[PROBLEM TO SOLVE] Up to and including the line with "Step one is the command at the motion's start", reproduce the listing below exactly, beginning at its first line.

□ □ □ □ □ □ □

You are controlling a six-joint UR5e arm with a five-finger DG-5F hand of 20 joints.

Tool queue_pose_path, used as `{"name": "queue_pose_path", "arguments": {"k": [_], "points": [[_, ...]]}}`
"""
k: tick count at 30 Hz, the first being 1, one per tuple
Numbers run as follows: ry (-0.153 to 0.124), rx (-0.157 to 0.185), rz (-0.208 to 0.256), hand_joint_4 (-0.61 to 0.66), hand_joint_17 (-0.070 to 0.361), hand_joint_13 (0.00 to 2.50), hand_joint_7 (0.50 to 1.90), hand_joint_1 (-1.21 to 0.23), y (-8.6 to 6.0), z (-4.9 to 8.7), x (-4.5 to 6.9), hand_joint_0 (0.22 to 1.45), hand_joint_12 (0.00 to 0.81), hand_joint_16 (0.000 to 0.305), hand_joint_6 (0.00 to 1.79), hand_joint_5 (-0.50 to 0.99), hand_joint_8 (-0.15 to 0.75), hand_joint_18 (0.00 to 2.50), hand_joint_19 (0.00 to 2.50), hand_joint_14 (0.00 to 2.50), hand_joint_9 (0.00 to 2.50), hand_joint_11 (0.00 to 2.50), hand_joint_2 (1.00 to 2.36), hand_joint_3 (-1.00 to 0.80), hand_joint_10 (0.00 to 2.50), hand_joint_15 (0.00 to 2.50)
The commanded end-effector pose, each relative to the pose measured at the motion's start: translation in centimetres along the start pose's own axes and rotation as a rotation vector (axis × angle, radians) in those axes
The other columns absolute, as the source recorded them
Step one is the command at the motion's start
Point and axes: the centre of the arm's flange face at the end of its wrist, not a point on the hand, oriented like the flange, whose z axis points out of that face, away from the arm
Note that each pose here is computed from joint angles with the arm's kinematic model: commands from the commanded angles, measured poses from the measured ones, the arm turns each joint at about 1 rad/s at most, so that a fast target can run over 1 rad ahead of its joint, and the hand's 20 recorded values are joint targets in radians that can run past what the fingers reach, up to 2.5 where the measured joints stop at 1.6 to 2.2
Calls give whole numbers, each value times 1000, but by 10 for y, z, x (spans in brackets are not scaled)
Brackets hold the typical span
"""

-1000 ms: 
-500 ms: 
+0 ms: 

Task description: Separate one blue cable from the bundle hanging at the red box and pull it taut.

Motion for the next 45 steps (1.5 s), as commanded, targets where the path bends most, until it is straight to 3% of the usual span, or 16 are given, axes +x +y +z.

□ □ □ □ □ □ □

[ANSWER TO THE PROBLEM]
You are controlling a six-joint UR5e arm with a five-finger DG-5F hand of 20 joints.

Tool queue_pose_path, used as `{"name": "queue_pose_path", "arguments": {"k": [_], "points": [[_, ...]]}}`
"""
k: tick count at 30 Hz, the first being 1, one per tuple
Numbers run as follows: ry (-0.153 to 0.124), rx (-0.157 to 0.185), rz (-0.208 to 0.256), hand_joint_4 (-0.61 to 0.66), hand_joint_17 (-0.070 to 0.361), hand_joint_13 (0.00 to 2.50), hand_joint_7 (0.50 to 1.90), hand_joint_1 (-1.21 to 0.23), y (-8.6 to 6.0), z (-4.9 to 8.7), x (-4.5 to 6.9), hand_joint_0 (0.22 to 1.45), hand_joint_12 (0.00 to 0.81), hand_joint_16 (0.000 to 0.305), hand_joint_6 (0.00 to 1.79), hand_joint_5 (-0.50 to 0.99), hand_joint_8 (-0.15 to 0.75), hand_joint_18 (0.00 to 2.50), hand_joint_19 (0.00 to 2.50), hand_joint_14 (0.00 to 2.50), hand_joint_9 (0.00 to 2.50), hand_joint_11 (0.00 to 2.50), hand_joint_2 (1.00 to 2.36), hand_joint_3 (-1.00 to 0.80), hand_joint_10 (0.00 to 2.50), hand_joint_15 (0.00 to 2.50)
The commanded end-effector pose, each relative to the pose measured at the motion's start: translation in centimetres along the start pose's own axes and rotation as a rotation vector (axis × angle, radians) in those axes
The other columns absolute, as the source recorded them
Step one is the command at the motion's start

There's nothing left to add to the answer.